At this point we already know how to train a convnet for classification. Let's now switch to a more challenging dataset of colour images: CIFAR 10.


In [ ]:
from keras.datasets import cifar10
import numpy as np
np.random.seed(4242)

Let's load the dataset and display some samples:


In [ ]:
# The data, shuffled and split between train and test sets:
(X_train, y_train), (X_test, y_test) = cifar10.load_data()
print('X_train shape:', X_train.shape)
print(X_train.shape[0], 'train samples')
print(X_test.shape[0], 'test samples')

plot_samples(X_train,5)

We format the data before training:


In [ ]:
nb_classes = 10
# Convert class vectors to binary class matrices.
Y_train = np_utils.to_categorical(y_train, nb_classes)
Y_test = np_utils.to_categorical(y_test, nb_classes)

X_train.shape
img_rows = X_train.shape[1]
img_cols = X_train.shape[2]
input_shape = (img_rows, img_cols,3)

X_train = X_train.astype('float32')
X_test = X_test.astype('float32')
X_train /= 255
X_test /= 255

input_shape

Exercise: Design and train a convnet to classify cifar 10 images. Hint: Images now have 3 channels instead of 1 !


In [ ]:
nb_epoch=10
lr = 0.01
decay = 1e-6

optim = SGD(lr=lr, decay=decay, momentum=0.9, nesterov=True)

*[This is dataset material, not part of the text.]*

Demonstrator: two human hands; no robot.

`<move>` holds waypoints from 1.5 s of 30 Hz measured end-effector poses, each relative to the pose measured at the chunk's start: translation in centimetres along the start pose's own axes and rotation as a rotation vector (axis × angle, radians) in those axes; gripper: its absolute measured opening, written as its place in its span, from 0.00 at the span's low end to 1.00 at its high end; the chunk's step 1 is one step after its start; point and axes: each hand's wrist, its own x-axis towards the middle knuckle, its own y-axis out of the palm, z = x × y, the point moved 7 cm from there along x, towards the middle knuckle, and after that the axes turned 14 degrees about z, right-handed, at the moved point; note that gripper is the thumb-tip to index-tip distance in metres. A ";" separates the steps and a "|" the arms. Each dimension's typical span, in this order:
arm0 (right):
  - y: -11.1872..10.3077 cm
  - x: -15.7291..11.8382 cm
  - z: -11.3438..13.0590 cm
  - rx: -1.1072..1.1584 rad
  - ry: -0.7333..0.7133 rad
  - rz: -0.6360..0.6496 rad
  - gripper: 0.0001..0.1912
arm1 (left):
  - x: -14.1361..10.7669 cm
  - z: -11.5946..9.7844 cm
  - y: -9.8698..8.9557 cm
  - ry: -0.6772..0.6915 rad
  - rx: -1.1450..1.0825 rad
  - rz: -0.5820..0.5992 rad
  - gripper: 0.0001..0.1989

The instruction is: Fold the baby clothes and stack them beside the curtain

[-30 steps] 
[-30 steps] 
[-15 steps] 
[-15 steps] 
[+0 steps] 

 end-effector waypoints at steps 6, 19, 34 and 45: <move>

model.compile(loss='categorical_crossentropy',
              optimizer=optim,
              metrics=['accuracy'])
t = time.time()

history = model.fit(X_train, Y_train,
                batch_size=batch_size, nb_epoch=nb_epoch,
                verbose=2,validation_data=(X_test, Y_test))

print (time.time() - t, 'seconds.')

In [ ]:
score = model.evaluate(X_test, Y_test, verbose=0)
print ("Loss: %f"%(score[0]))
print ("Accuracy: %f"%(score[1]))
plot_curves(history,nb_epoch)

While you are waiting...

Exercise: Calculate the number of parameters of the model.


In [ ]:
model.save('../models/cifar10.h5')

Final notes: Though there probably won't be enough time to properly train the cifar model until convergence, you can try to finish training at home. Track the training and validation curves to know when to stop training. For the next practical sessions, a fully trained model with CIFAR will be provided.